Exercise: Install the R package
rio
into your R installation
install.packages("rio", repos = "https://cran.rstudio.com") # Note the quotes
The rio
package has a common way of reading data (using the import
function).
Importing the data will create an object called a data.frame, but if you
just import data, it is not saved since it doesn’t yet have a name.
library(rio) # activate the package
import('data/HR_Data.csv') # can use single or double quotes
So every time you import data, you have to name it. You do this using the <-
operator.
hr_data <- import('data/HR_Data.csv')
Now, if you type hr_data
in the console, you will see the data you imported.

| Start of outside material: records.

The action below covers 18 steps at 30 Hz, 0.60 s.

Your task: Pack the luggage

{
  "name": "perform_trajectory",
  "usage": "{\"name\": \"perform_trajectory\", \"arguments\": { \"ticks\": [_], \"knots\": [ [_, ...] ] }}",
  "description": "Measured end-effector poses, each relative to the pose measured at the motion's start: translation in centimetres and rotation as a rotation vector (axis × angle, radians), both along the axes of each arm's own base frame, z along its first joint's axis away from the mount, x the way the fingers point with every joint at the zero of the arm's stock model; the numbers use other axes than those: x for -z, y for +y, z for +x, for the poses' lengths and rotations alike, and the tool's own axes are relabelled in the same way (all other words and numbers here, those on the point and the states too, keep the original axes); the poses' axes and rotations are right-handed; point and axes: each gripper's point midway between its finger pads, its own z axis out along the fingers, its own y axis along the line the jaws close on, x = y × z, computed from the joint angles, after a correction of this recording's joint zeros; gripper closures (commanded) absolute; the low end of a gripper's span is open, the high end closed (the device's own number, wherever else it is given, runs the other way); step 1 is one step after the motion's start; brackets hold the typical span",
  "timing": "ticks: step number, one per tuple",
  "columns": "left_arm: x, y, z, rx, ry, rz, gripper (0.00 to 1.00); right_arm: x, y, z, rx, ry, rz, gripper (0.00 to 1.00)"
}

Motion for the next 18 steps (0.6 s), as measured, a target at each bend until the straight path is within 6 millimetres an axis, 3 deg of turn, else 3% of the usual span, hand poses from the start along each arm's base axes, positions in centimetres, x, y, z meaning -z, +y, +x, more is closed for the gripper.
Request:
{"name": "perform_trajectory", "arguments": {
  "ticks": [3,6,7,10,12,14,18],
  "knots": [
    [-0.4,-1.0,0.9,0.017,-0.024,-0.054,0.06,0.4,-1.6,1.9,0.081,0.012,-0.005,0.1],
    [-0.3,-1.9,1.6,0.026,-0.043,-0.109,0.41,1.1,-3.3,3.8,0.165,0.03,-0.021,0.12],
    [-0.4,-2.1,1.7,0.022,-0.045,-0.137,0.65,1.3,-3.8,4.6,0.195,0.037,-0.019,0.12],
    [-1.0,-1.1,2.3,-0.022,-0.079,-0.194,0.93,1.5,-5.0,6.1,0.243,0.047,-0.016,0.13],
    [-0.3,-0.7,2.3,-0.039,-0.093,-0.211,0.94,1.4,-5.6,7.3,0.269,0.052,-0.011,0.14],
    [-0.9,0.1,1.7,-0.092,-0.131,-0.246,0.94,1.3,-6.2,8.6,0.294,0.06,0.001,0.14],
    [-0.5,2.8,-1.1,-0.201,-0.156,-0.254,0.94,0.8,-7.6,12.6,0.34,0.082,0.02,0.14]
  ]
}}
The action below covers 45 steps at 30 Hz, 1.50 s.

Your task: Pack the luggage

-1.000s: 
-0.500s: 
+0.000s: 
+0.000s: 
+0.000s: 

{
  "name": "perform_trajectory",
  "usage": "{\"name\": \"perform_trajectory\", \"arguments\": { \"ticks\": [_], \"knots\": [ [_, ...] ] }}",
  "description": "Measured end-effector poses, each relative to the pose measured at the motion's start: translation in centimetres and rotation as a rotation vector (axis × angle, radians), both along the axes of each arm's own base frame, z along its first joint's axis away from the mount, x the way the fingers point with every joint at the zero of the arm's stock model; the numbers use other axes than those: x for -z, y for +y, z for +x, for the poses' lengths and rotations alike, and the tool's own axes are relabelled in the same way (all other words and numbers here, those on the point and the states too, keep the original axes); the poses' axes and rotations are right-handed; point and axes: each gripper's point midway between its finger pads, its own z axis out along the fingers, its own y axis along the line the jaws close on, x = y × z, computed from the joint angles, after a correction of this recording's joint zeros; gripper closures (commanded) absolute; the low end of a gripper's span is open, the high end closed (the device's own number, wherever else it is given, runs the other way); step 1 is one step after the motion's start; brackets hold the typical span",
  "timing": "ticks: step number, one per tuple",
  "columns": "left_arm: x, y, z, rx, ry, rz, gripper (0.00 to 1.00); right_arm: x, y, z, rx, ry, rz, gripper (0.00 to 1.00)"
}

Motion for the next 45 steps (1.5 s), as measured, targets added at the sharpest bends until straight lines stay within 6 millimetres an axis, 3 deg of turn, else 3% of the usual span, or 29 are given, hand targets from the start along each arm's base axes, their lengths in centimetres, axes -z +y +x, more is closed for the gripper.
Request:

head(hr_data) # This just displays the first 10 lines of the data
## Bureau Gender Grade
## 1 Comptroller and Global Financial Services (CGFS) female N/A
## 2 East Asian and Pacific Affairs (EAP) female N/A
## 3 Overseas Buildings Operations (OBO) male FS-5
## 4 Conflict and Stabilization Operations (CSO) male N/A
## 5 Consular Affairs (CA) female FS-5
## 6 Management Policy, Rightsizing and Innovation (PRI) female FS-2
## Name
## 1 Katrina Lilly
## 2 Keene
## 3 Garrett Murphy
## 4 Jim Rhodes
## 5 Anita Myers
## 6 Vivian Einhorn
## Skills
## 1 Hydrology, Research, Design, human resources, Administration
## 2 Sharepoint, Planning
## 3 interagency, Portuguese, Management, Foreign Policy, Economics, Human Resources
## 4 education, seo, German, Finance, design, portuguese, disease response, Excel
## 5 Healthcare, training, German, french, Sharepoint, Marketing, Data Analysis, Economics, spanish
## 6 data analysis, Web Development, Hydrology, IT, SEO, Disease Response, Japanese
## YearsService
## 1 16
## 2 21
## 3 5
## 4 4
## 5 23
## 6 19
Seeing the data like this is certainly a bit awkward, especially for large datasets. In RStudio, you can see the data somewhat like a spreadsheet with the following command:
View(hr_data)
This results in a new pane in RStudio.